Semantic Segmentation with Deep Lake and MMSegmentation

Integration Interface

MMSegmentation works with configs. Deeplake adopted this strategy, and in order to train MMSeg models, you need to create/specify your model and training/validation config. Deep Lake integration's logic is almost the same as MMSegmentation's with some minor modifications. The integrations with MMSeg occurs in the deeplake.integrations.mmseg module. At a high-level, Deep Lake is responsible for the pytorch dataloader that streams data to the training framework, while MMSeg is used for the training, transformation, and evaluation logic. Let us take a look at the config with deeplake changes:

Learn more about MMSegmentation here.

Example Configuration with Deep Lake

This tutorial shows how to train a semantic segmentation model using MMSegmentation with data stored in Deep Lake.
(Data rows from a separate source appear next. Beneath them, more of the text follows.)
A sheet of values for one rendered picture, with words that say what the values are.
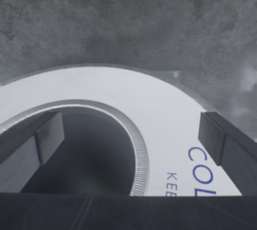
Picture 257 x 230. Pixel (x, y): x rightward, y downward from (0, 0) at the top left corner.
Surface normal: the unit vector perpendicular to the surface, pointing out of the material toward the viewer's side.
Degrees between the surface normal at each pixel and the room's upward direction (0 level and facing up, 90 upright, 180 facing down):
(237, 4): 0
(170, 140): 90
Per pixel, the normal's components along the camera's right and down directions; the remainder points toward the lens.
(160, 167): -0.04, -0.76
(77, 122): -0.02, 0.65
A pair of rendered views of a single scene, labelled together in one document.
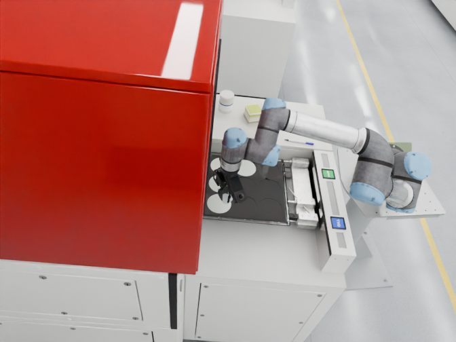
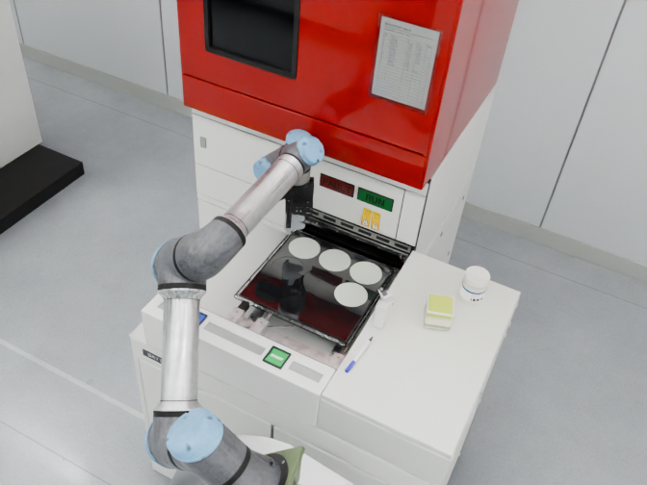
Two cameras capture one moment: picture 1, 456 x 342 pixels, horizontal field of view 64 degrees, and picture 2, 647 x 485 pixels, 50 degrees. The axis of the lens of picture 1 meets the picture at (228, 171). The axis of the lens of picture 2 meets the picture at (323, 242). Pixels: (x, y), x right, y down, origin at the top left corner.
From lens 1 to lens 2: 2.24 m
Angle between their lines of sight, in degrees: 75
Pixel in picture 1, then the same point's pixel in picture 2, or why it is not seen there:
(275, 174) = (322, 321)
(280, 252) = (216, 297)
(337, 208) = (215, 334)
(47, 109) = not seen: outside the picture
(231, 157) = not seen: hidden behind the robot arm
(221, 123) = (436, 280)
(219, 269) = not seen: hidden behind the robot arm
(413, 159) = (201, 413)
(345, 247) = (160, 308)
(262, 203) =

We'll use a PSPNet model with ResNet-101 backbone trained on COCO data.

Prerequisites

Install the required packages:

python -m pip install torch==1.12.0+cu116 torchvision==0.13.0+cu116 -f https://download.pytorch.org/whl/torch_stable.html
python -m pip install mmcv-full -f https://download.openmmlab.com/mmcv/dist/cu116/torch1.12.0/index.html

git clone https://github.com/open-mmlab/mmsegmentation.git
cd mmsegmentation
git checkout v0.30.0
python -m pip install -e .
# Old pytorch version does not work with the new numpy versions
python -m pip install numpy==1.24.4 --force-reinstall

Note: We use MMSegmentation versions compatible with Deep Lake's integration.

Setup

import os
import deeplake
from mmcv import Config
import mmcv
from deeplake.integrations import mmseg as mmseg_deeplake

# Set your Deep Lake token
token = os.environ["ACTIVELOOP_TOKEN"]

Configuration

Here's our PSPNet configuration with Deep Lake integration:

from mmdet.apis import set_random_seed

_base_ = '<mmsegmentation_path>/configs/pspnet/pspnet_r101-d8_512x512_4x4_160k_coco-stuff164k.py'

# Normalize configuration
img_norm_cfg = dict(
    mean=[123.675, 116.28, 103.53], std=[58.395, 57.12, 57.375], to_rgb=True)
crop_size = (256, 256)

reduce_zero_label=False

train_pipeline = [
    dict(type='LoadImageFromFile'),
    dict(type='LoadAnnotations'),
    dict(type='Resize', img_scale=(320, 240), ratio_range=(0.5, 2.0)),
    dict(type='RandomCrop', crop_size=crop_size),
    dict(type='RandomFlip', flip_ratio=0.5),
    dict(type='PhotoMetricDistortion'),
    dict(type='Normalize', **img_norm_cfg),
    dict(type='Pad', size=crop_size, pad_val=0),
    dict(type='DefaultFormatBundle'),
    dict(type='Collect', keys=['img', 'gt_semantic_seg']),
    ]

test_pipeline = [
    dict(type='LoadImageFromFile'),
    dict(
        type='MultiScaleFlipAug',
        img_scale=(320, 240),
        # img_ratios=[0.5, 0.75, 1.0, 1.25, 1.5, 1.75],
        flip=False,
        transforms=[
            dict(type='Resize', img_scale=(320, 240), keep_ratio=True),
            dict(type='RandomFlip'),
            dict(type='Normalize', **img_norm_cfg),
            dict(type='ImageToTensor', keys=['img']),
            dict(type='Collect', keys=['img']),
        ])
]

evaluation = dict(metric=["mIoU"], interval=10000)

data = dict(
    samples_per_gpu=4,
    workers_per_gpu=8,
    train=dict(
        pipeline=train_pipeline,
        deeplake_path="hub://activeloop/coco-train-seg-mask",
        deeplake_tensors = {"img": "images", "gt_semantic_seg": "seg_masks"},
        deeplake_dataloader={"shuffle": False, "num_workers": 0, "drop_last": True}
    ),
    val=dict(
        pipeline=test_pipeline,
        deeplake_path="hub://activeloop/coco-val-seg-mask"",
        deeplake_tensors = {"img": "images", "gt_semantic_seg": "seg_masks"},
        deeplake_dataloader={"shuffle": False, "batch_size": 1, "num_workers": 0, "drop_last": True}
    )
)

work_dir = "./deeplake_logs"

optimizer = dict(lr=0.02 / 8)
lr_config = dict(warmup=None)
log_config = dict(interval=50)
checkpoint_config = dict(interval=5000)

runner = dict(type="IterBasedRunner", max_iters=100000, max_epochs=None)
device = "cuda"

Training

Now we can start the training:

if __name__ == "__main__":
    current_loc = os.getcwd()
    cfg_file = f"{current_loc}/seg_mask_config.py"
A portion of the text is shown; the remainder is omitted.